WHAT YOU SHOULD DO: Reproduce exactly the lines below from the one containing "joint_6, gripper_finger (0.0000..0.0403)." through the one containing "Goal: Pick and", including both, and nothing else.

GIVEN DATA:
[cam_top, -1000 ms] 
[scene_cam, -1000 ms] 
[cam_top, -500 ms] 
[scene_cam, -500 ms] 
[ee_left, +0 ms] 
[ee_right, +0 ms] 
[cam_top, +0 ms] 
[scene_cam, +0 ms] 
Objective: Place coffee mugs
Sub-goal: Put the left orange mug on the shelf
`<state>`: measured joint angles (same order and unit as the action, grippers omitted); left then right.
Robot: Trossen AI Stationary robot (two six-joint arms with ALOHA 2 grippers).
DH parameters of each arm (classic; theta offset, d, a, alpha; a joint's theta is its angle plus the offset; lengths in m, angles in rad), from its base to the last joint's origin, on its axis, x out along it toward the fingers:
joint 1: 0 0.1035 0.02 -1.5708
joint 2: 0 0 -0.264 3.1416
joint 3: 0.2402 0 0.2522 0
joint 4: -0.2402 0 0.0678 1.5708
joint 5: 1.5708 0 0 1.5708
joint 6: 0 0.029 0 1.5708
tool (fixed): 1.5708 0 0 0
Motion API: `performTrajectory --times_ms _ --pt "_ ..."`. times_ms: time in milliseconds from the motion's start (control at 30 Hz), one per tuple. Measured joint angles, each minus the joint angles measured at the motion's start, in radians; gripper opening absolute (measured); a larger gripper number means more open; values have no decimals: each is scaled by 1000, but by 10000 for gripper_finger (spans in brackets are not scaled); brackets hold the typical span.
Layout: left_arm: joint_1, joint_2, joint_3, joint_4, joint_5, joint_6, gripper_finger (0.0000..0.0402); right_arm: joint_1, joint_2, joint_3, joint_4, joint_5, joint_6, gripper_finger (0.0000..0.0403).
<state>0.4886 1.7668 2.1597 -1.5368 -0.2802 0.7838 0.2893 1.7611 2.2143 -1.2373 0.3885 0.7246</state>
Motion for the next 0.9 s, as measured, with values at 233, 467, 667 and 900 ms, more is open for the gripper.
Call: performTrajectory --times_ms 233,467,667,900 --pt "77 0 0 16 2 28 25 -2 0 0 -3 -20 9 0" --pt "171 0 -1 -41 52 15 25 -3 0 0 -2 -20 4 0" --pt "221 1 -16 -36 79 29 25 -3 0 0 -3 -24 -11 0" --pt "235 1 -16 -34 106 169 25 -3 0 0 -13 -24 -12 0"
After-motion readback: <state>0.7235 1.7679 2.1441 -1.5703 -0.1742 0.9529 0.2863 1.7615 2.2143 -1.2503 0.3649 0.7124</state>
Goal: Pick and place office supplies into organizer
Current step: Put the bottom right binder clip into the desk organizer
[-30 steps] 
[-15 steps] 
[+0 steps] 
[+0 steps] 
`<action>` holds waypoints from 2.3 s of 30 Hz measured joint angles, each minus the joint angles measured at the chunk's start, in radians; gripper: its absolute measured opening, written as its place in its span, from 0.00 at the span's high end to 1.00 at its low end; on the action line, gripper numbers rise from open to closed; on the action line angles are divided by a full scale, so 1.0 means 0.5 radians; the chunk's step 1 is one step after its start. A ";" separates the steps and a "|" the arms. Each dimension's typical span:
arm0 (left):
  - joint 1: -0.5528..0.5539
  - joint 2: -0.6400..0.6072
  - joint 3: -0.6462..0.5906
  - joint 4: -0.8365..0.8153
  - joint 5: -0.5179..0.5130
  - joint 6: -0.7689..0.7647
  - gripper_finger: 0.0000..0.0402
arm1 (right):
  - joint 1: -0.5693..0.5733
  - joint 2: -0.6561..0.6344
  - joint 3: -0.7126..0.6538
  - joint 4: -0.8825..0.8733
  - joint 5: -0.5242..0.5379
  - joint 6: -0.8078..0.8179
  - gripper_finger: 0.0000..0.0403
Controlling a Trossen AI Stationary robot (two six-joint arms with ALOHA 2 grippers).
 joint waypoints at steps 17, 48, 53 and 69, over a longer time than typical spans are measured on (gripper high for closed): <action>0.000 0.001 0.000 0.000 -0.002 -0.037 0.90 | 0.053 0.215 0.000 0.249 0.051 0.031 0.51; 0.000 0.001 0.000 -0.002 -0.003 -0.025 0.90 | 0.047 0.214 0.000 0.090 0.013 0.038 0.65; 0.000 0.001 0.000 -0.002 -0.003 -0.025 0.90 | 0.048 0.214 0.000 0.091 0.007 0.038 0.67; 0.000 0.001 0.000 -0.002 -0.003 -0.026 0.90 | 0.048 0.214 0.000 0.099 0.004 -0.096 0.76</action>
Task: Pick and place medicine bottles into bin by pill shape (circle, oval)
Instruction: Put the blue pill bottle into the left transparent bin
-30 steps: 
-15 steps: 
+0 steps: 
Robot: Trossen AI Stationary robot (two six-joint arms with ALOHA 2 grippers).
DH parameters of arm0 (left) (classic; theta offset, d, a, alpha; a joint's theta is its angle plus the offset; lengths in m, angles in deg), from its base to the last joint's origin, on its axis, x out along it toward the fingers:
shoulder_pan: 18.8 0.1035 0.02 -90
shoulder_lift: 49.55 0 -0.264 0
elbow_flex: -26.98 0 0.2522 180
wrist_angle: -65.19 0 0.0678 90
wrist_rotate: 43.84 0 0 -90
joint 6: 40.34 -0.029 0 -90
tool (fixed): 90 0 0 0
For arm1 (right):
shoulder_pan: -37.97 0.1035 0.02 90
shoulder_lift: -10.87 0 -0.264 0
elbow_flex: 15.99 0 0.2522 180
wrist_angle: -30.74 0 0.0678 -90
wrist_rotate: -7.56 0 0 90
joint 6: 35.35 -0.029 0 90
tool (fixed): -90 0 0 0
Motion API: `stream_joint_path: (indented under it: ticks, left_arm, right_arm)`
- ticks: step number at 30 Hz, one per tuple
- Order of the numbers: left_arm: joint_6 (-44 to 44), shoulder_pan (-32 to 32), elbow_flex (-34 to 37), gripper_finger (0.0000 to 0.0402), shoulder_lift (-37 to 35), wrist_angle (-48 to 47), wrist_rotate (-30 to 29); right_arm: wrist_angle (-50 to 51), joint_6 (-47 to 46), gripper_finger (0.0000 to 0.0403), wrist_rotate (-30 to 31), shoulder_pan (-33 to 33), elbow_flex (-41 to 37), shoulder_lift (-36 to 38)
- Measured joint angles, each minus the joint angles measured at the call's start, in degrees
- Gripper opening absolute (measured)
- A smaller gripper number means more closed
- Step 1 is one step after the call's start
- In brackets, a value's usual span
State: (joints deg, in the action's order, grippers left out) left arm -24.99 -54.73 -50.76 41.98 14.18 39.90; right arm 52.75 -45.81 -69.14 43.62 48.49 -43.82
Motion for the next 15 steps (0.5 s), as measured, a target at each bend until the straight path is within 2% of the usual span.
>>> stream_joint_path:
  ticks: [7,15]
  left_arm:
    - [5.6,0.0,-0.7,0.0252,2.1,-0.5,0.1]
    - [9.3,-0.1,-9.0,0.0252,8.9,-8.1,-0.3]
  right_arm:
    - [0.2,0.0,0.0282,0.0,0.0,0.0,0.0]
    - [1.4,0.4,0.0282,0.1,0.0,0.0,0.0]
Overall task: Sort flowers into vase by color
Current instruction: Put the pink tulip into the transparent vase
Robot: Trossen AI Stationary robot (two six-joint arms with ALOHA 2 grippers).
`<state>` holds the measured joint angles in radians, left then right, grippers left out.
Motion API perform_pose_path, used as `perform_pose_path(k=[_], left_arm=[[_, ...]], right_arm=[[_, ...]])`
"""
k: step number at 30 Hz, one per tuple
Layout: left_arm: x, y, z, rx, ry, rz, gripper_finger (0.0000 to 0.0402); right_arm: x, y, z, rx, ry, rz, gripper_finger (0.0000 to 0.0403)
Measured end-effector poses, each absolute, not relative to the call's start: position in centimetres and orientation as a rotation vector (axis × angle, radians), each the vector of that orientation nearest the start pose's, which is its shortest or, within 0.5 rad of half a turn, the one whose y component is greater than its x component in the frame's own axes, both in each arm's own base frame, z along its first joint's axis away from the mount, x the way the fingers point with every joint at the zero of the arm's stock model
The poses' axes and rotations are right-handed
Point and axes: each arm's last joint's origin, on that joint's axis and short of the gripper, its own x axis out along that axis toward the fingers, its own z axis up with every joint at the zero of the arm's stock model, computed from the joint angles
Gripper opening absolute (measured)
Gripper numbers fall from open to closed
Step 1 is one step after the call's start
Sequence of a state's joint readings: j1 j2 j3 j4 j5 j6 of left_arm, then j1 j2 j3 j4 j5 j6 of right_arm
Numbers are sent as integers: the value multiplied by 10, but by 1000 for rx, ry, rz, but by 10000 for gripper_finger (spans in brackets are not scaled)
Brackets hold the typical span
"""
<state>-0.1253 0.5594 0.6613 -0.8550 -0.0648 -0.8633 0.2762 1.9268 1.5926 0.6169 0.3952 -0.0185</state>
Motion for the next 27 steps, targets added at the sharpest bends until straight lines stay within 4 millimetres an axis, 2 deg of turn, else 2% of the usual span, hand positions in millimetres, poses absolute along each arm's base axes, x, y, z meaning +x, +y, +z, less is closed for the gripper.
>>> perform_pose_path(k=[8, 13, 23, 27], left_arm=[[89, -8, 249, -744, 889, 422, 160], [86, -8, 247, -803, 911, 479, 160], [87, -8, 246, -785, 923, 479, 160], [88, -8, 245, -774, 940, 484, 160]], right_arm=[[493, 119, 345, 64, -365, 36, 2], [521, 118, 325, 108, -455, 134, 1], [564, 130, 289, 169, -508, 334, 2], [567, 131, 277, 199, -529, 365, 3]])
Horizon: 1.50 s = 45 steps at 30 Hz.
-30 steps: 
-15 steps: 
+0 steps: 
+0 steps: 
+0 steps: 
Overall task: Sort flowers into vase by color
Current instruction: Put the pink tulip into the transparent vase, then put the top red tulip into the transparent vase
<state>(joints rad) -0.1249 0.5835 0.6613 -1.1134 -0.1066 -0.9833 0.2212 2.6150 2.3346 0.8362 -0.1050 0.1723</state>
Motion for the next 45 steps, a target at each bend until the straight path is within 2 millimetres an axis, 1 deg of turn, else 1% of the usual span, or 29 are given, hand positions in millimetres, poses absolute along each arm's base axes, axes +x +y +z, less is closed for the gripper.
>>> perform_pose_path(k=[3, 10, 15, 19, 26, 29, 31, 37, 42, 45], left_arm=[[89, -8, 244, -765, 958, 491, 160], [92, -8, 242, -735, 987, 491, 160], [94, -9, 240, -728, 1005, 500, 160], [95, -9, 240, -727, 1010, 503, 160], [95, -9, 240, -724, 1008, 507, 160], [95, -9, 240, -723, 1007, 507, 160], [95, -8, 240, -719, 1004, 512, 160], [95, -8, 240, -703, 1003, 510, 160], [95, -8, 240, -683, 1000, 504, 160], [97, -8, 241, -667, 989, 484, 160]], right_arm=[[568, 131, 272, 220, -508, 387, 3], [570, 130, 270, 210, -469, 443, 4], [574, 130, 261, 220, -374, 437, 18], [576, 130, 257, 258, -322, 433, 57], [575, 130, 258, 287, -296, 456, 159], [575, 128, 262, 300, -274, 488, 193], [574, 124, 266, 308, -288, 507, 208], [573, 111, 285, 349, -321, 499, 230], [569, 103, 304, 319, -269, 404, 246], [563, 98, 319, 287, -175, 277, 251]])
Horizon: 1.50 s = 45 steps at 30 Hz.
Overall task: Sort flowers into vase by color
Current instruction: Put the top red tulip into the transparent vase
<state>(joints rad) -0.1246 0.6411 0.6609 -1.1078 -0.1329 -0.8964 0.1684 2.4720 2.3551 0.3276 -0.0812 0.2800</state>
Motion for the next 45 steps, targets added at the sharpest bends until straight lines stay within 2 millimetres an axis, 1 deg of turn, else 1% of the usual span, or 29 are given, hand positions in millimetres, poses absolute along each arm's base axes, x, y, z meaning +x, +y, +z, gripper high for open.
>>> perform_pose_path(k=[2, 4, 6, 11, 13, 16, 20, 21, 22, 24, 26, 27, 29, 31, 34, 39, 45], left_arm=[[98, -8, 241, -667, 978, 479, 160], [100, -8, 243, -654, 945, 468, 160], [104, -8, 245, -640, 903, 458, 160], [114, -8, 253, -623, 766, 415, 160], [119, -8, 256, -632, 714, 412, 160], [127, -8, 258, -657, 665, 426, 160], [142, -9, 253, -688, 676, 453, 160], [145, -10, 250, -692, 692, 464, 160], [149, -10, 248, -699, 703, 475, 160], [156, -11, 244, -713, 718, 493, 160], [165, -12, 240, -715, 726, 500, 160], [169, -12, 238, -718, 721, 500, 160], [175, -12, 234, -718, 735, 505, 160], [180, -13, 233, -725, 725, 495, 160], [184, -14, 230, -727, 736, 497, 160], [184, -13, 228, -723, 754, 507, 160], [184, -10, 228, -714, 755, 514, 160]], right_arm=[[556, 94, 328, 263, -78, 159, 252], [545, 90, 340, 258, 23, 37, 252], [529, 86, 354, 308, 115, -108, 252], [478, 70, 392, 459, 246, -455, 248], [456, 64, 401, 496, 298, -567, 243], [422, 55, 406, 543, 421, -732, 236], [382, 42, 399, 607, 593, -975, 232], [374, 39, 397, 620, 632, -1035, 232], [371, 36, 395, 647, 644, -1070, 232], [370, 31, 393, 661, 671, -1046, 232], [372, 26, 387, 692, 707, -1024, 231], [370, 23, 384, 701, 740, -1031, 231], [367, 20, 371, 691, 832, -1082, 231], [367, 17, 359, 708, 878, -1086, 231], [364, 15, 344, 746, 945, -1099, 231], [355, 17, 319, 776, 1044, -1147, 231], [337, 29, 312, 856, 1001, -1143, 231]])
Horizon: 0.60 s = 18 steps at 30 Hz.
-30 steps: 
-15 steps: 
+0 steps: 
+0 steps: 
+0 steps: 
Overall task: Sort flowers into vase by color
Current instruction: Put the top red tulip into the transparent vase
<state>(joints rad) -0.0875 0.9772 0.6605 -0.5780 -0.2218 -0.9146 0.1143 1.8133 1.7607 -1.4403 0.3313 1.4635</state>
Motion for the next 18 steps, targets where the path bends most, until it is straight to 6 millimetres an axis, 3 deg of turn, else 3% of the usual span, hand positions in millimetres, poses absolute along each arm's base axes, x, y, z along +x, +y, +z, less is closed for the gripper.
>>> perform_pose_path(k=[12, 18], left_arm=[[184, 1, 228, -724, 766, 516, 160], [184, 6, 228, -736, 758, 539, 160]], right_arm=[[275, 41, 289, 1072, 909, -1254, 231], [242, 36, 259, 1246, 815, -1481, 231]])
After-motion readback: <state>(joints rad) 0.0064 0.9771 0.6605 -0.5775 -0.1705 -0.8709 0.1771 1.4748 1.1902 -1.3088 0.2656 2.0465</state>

RESPONSE FOR THIS EXERCISE:
Layout: left_arm: joint_1, joint_2, joint_3, joint_4, joint_5, joint_6, gripper_finger (0.0000..0.0402); right_arm: joint_1, joint_2, joint_3, joint_4, joint_5, joint_6, gripper_finger (0.0000..0.0403).
<state>0.4886 1.7668 2.1597 -1.5368 -0.2802 0.7838 0.2893 1.7611 2.2143 -1.2373 0.3885 0.7246</state>
Motion for the next 0.9 s, as measured, with values at 233, 467, 667 and 900 ms, more is open for the gripper.
Call: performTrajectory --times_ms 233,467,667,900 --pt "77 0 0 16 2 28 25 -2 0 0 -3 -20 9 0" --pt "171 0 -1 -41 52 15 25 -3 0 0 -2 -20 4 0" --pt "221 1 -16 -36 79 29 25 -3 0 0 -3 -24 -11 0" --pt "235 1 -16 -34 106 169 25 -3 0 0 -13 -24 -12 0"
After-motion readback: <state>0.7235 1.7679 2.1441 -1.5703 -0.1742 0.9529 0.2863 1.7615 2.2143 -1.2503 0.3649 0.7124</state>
Goal: Pick and place office supplies into organizer

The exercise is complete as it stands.